The path to Ann Siang Hill

Singapore skyline from Ann Siang Hill Park

Al Abrar Mosque
Soon, I laid my eyes on Thian Hock Keng Temple, an old traditional Chinese temple. Its massive doors were laden with murals and bricks comprised its curved upturned roofs. Incense filled the inner courtyard, and the ceilings brimmed with gold inlays. It was peaceful, in spite of its proximity to towering skyscrapers. I bid my Chinatown adventure goodbye with a short glimpse of Nagore Dargah, an Indian-style shrine dedicated to the man spreading Islam.

Thian Hock Keng Temple

Temple doors

Nagore Dargah

Shop houses along Telok Ayer Street
Just when I thought my Chinatown visit was over, my friend Jo and I decided to visit again the next day. We first had lunch in the famous Maxwell Food Centre. We sampled some of Tian Tian’s Hainanese Chicken, and some radish cake and char kway teow on stall 01-53.
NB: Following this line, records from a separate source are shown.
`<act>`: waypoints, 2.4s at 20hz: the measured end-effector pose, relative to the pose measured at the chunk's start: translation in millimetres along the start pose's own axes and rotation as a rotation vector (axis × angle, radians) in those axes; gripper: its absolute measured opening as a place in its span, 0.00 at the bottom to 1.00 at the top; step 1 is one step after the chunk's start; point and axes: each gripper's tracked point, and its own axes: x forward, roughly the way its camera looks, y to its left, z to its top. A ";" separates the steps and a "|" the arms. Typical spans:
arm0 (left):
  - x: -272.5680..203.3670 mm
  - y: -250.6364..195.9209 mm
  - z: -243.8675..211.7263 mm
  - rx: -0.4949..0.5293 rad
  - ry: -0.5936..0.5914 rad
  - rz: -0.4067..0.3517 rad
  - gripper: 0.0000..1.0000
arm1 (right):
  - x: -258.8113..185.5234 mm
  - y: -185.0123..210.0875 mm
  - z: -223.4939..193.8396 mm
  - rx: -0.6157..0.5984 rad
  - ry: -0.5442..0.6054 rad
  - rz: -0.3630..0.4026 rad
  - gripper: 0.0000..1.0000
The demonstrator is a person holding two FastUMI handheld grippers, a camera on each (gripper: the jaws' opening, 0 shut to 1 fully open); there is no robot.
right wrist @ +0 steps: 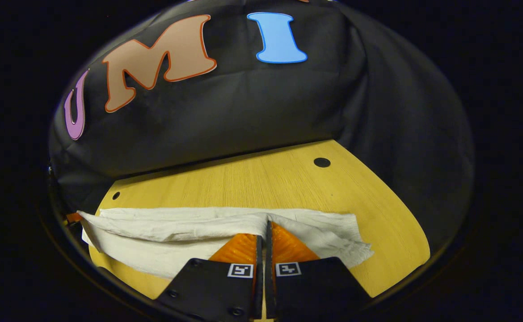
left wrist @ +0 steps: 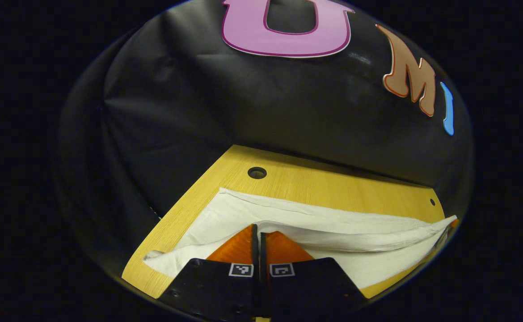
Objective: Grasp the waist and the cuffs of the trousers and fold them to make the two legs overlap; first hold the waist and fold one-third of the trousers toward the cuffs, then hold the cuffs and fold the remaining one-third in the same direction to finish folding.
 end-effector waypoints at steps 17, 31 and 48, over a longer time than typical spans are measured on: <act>44.8 -41.0 21.0 -0.045 -0.025 -0.096 0.75 | 79.7 12.5 3.7 0.036 0.057 0.150 0.73; -77.8 -90.3 22.1 0.028 -0.114 -0.171 0.95 | 4.1 -179.1 -44.8 0.204 0.055 -0.134 0.96; -118.1 -146.8 8.3 0.065 -0.109 -0.208 0.94 | 54.1 -156.7 -84.5 0.360 0.149 0.005 0.52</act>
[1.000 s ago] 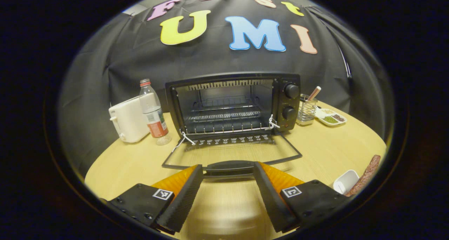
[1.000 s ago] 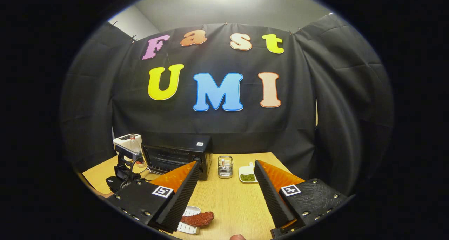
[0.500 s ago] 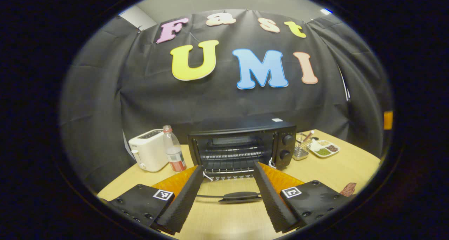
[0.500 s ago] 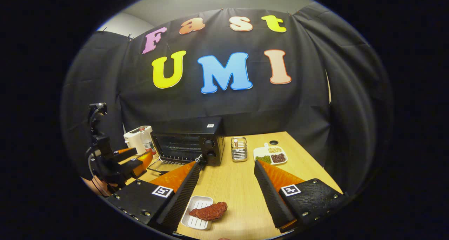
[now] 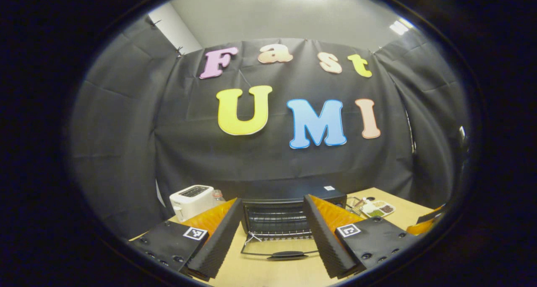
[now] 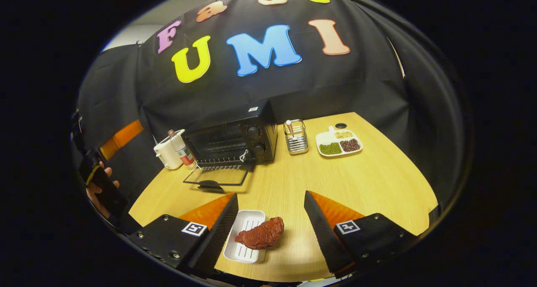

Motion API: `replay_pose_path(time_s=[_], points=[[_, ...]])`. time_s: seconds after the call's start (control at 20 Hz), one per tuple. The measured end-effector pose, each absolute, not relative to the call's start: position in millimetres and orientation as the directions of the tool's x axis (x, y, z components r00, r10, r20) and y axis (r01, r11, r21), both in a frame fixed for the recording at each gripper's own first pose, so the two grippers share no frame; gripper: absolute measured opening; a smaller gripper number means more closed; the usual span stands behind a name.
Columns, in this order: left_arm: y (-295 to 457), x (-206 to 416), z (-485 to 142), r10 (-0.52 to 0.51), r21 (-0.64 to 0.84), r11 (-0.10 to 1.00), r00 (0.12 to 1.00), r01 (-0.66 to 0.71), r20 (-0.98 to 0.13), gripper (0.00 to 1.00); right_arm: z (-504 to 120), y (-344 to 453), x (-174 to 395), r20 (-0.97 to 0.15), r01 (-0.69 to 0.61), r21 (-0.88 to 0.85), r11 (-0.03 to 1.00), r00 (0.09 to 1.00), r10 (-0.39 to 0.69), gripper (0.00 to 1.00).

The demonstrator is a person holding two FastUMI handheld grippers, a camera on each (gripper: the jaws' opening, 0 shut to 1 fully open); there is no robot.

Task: Open the electric oven with the left hand, put the food in, and close the electric oven.

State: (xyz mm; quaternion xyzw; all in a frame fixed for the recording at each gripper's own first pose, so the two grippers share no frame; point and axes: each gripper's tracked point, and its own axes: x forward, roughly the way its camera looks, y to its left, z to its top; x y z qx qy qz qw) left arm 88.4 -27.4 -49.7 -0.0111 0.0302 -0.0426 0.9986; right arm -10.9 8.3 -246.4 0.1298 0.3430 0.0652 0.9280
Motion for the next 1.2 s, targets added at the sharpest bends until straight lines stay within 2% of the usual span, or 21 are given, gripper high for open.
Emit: replay_pose_path(time_s=[0.25,0.5,0.55,0.6,0.65,0.75,0.8,0.85,0.9,0.95,1.1,1.2], points=[[-11,80,-25,-0.044,-0.055,0.998,0.999,0.043,-0.009,1.0,-296,23,-21,-0.717,0.014,0.377,0.926,0.637,0.282,0.96],[8,72,-28,0.003,-0.024,1.0,1.0,-0.003,-0.015,1.0,-326,35,-34,-0.759,0.152,0.519,0.841,0.535,0.371,0.95],[11,72,-30,0.008,-0.025,1.0,1.0,-0.009,-0.018,1.0,-330,34,-33,-0.766,0.197,0.531,0.824,0.527,0.368,0.88],[12,73,-32,0.01,-0.034,0.999,1.0,-0.011,-0.024,1.0,-333,33,-32,-0.768,0.236,0.551,0.801,0.519,0.375,0.67],[13,74,-31,0.012,-0.045,0.999,1.0,-0.013,-0.024,1.0,-335,37,-33,-0.765,0.269,0.581,0.769,0.503,0.402,0.57],[18,78,-26,0.02,-0.062,0.998,1.0,-0.021,-0.017,1.0,-339,44,-35,-0.75,0.311,0.628,0.713,0.486,0.449,0.55],[20,80,-25,0.023,-0.066,0.998,1.0,-0.024,-0.014,1.0,-332,38,-33,-0.748,0.349,0.637,0.687,0.496,0.442,0.44],[20,83,-25,0.024,-0.071,0.997,1.0,-0.025,-0.015,1.0,-334,49,-27,-0.712,0.348,0.683,0.642,0.512,0.48,0.33],[21,85,-27,0.025,-0.078,0.997,1.0,-0.026,-0.019,1.0,-327,42,-27,-0.721,0.379,0.676,0.632,0.516,0.463,0.19],[21,86,-29,0.023,-0.086,0.996,0.999,-0.025,-0.023,1.0,-325,46,-25,-0.719,0.366,0.677,0.639,0.514,0.467,0.13],[23,89,-29,0.022,-0.096,0.995,0.999,-0.024,-0.025,1.0,-311,47,-20,-0.719,0.327,0.662,0.674,0.531,0.449,0.13],[25,92,-27,0.022,-0.088,0.996,1.0,-0.023,-0.018,1.0,-295,50,-10,-0.694,0.323,0.687,0.651,0.558,0.455,0.13]])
Tian Tian’s Hainanese Chicken Rice

Char Kway Teow

Radish cake
Right after lunch, we headed to the URA City Gallery. Dedicated to Singapore’s urban planning, this gallery displays Singapore in the past, as well as how it transformed itself into how it is now. Also found here is how Singapore plans to develop in the future. A giant architectural model of Singapore’s skyline stands on the ground floor, with plenty of skyscrapers looming to be built in the future.

A map of Singapore

Singapore skyline in models

More skyscrapers to come!
It’s easy to get absorbed in its exhibits, especially to someone coming from a developing country. How were they able to achieve such progress in so little time? It forces you to reflect on why your country couldn’t be the same – of how urban planning plays a big role, yet political will might just be bigger. I think everyone, most especially government officials from developing nations, should never skip this.
We concluded our visit with a cup of coffee from Nanyang Old Coffee and a handful of Chinese pastries from Tong Heng Pastries.

A cup of kopi (coffee)

Some Chinese pastries

High-rise HDB buildings at the background

Traditional against modern Chinatown
More on Singapore next time. Happy travels! =)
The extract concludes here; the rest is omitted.